For the entire law is fulfilled in keeping this one command: “Love your neighbour as yourself.” – Galatians 5:14 (NIV)
That’s a powerful verse, and it’s echoed throughout the Bible. I’m sure you find it easy to love others. Family can be challenging, and kids can drive us crazy, but at the end of the day, we still love them. Loving others often feels ‘easy.’
But how well do you love yourself?
How many times have you thought things like:
- “That was a dumb thing to say.”
- “How could I have been so stupid?”
- “I’m so fat.”
- “My nose is too big.”
- “I’m so ugly.”
- “I’m so stupid.”
- “I’m not smart enough.”
These negative self-statements are often repeated in our minds. We wouldn’t dream of saying such hurtful things to our friends or family, yet we have no problem telling them to ourselves. Why is that?
Society has conditioned us to believe we aren’t good enough, pretty enough, smart enough, etc. It teaches us that if we don’t meet specific standards—like height, weight, or skin color—there’s something wrong with us.
What about when we keep replaying past mistakes in our minds? We might bring up old, painful memories even around friends or family. Often, they have forgiven and moved on, but we can’t stop dwelling on those past hurts because we haven’t forgiven ourselves yet. And what about feeling like God can’t love us if we don’t love ourselves, especially when we believe our past sins are unforgivable?
Why do we fall into this trap of negative self-talk, especially as Christians? God doesn’t want us to believe these lies! Consider Psalm 139:13-15:
“For you created my inmost being; you knit me together in my mother’s womb. I praise you because I am fearfully and wonderfully made; your works are wonderful, I know that full well.” – Psalm 139:13-15 (NIV)

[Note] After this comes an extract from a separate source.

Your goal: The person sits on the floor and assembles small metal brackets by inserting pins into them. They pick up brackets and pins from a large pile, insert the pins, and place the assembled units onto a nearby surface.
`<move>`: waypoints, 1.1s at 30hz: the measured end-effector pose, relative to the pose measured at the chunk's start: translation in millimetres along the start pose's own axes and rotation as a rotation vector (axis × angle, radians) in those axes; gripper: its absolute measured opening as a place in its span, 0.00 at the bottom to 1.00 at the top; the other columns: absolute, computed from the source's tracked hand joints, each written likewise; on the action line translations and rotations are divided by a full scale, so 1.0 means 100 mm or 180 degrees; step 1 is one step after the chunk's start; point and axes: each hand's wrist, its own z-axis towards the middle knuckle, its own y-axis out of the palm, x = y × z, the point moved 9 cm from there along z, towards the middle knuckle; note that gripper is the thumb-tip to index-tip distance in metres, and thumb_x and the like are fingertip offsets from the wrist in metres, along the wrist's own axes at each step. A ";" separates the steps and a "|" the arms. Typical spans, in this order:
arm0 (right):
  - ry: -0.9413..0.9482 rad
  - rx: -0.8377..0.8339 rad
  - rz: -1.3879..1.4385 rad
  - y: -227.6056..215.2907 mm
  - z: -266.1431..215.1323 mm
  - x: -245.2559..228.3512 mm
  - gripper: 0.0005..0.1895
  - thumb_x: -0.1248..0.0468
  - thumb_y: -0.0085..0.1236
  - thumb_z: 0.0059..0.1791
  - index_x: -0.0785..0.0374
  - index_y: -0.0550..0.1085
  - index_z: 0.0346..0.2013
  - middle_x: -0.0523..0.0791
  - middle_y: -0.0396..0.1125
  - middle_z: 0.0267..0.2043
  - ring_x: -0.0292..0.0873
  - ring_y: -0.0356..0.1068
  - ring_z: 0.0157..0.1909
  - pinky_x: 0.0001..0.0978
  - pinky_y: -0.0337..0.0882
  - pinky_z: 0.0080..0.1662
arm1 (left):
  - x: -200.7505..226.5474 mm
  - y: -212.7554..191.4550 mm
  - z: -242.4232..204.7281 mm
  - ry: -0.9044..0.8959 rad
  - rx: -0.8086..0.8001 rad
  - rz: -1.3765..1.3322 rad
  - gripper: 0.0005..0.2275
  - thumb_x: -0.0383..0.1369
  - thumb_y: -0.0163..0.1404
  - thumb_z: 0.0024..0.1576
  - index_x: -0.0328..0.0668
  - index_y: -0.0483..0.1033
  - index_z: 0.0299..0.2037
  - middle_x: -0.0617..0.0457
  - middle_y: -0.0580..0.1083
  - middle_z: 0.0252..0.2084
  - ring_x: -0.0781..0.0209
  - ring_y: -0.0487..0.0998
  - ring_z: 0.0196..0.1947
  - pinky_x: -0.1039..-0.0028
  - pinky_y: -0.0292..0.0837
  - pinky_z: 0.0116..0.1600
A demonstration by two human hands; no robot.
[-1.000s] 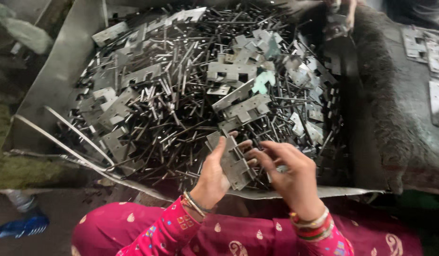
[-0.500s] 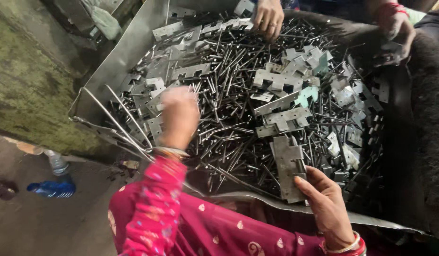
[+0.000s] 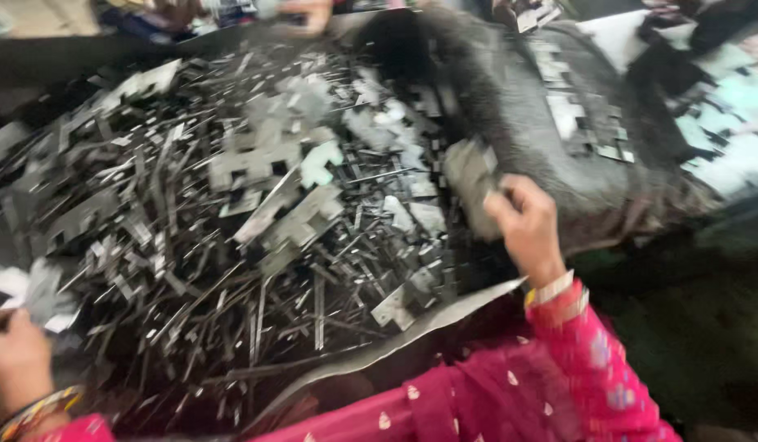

Did you catch that? We are fearfully and wonderfully made!
But let’s face it: we’re human, and fighting against self-sabotage and negative self-talk can be challenging. This struggle makes it difficult to show ourselves the love and grace God wants us to embrace.
What Is “Self-Love”?
First, let’s clarify our definition of self-love. In the dictionary, it can carry a negative connotation, meaning an excessive regard for one’s advantage.
That’s not what we’re discussing here. We’re talking about self-love as not beating yourself up for past mistakes or loving what you see in the mirror—regardless of skin color, size, or weight. It’s about accepting ourselves—flaws and all—just as God accepts us.
So, how can you accept that God loves you even when you don’t love yourself? It’s not always easy; I understand the struggle. However, it becomes easier over time if you’re willing to work on it.
Here are some tips to help you start accepting God’s love, even when you don’t love yourself:
- Look Up, Not Around: Society often leads us to believe that if we don’t meet specific criteria—like height, skin color, or wealth—there’s something wrong with us. But God’s love isn’t based on our income, the car we drive, or the vacations we take. These earthly measures don’t matter in the grand scheme of things. Stop comparing yourself to others, and remember who you are in Him.
- Meditate on His Word: The best way to accept God’s love is to immerse yourself in His Word. Pick a topic you’re struggling with, such as self-love, and find answers in the scriptures. You can use BibleGateway.com to search for relevant verses or open your Bible and read. Trust that the words you see are what you need to hear that day.
- Do Something for Yourself: Contrary to popular belief, it is not selfish to take time for yourself. God wants you to take care of yourself. Whether it’s once a week or 15 minutes a day, make time for activities that nourish your soul—like taking a quick walk, reading a book, listening to music, or writing in a journal.
- Follow a Healthy Diet: Prioritizing your body’s nourishment plays a key role in fostering self-love. Eating well contributes to your overall well-being and helps improve your mindset.
By embracing these practices, you can start to see yourself through God’s loving eyes rather than through society’s critical lens.